* **GOAL OF THE EXERCISE**: Restate verbatim the span of lines below between the line with "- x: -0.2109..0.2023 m" and the line with "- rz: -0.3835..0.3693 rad", including those two lines, and only that span.

* **INFORMATION SHOWN**:
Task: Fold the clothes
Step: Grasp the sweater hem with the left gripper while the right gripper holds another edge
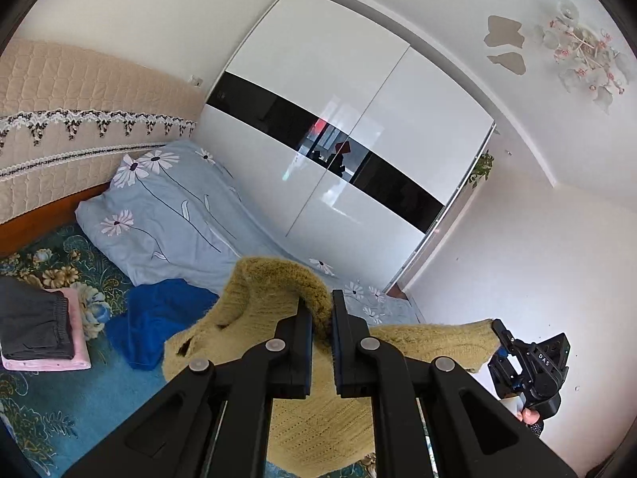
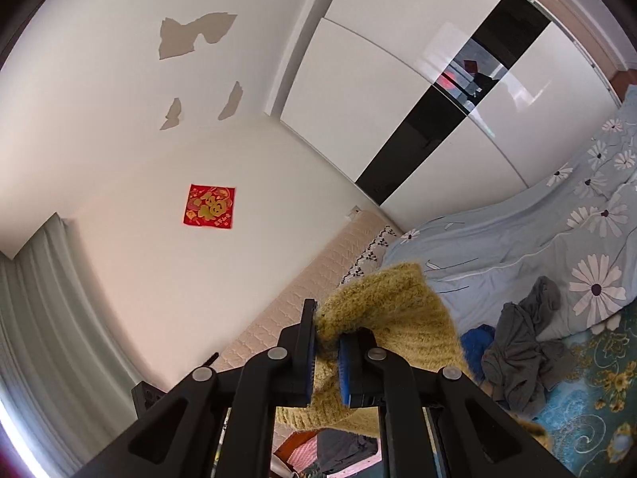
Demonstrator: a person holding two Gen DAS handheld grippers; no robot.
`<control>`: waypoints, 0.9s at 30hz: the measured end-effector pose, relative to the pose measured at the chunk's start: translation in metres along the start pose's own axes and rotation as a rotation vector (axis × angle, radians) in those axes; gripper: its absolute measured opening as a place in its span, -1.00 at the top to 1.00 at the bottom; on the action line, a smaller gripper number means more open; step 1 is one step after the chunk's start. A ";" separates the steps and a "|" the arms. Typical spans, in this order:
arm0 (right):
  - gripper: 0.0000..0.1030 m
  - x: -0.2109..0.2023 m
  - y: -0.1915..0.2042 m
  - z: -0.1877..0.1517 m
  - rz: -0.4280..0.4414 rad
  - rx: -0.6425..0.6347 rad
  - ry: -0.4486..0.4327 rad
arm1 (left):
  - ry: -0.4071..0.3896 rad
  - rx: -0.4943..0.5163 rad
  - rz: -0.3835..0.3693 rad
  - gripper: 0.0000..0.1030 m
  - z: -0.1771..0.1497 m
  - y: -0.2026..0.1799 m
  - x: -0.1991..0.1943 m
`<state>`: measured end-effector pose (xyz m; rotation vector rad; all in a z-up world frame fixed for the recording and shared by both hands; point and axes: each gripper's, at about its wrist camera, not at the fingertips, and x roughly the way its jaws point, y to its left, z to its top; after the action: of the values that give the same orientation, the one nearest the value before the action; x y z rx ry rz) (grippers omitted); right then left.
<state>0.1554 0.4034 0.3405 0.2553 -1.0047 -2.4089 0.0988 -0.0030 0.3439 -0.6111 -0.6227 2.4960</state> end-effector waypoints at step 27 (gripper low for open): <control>0.82 0.112 -0.149 -0.087 -0.358 0.107 0.393 | 0.344 -0.209 0.307 0.84 -0.107 0.126 0.116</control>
<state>0.0340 0.3798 0.1763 0.9787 -0.9657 -2.4695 0.0208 -0.0033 0.1577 -1.2684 -0.7016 2.5247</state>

* **EXERCISE RESPONSE**:
  - x: -0.2109..0.2023 m
  - y: -0.1915..0.2042 m
  - z: -0.1877..0.1517 m
  - rz: -0.4280..0.4414 rad
  - rx: -0.6425..0.6347 rad
  - ry: -0.4486..0.4327 rad
arm1 (left):
  - ry: -0.4071..0.3896 rad
  - rx: -0.4943..0.5163 rad
  - rz: -0.3835..0.3693 rad

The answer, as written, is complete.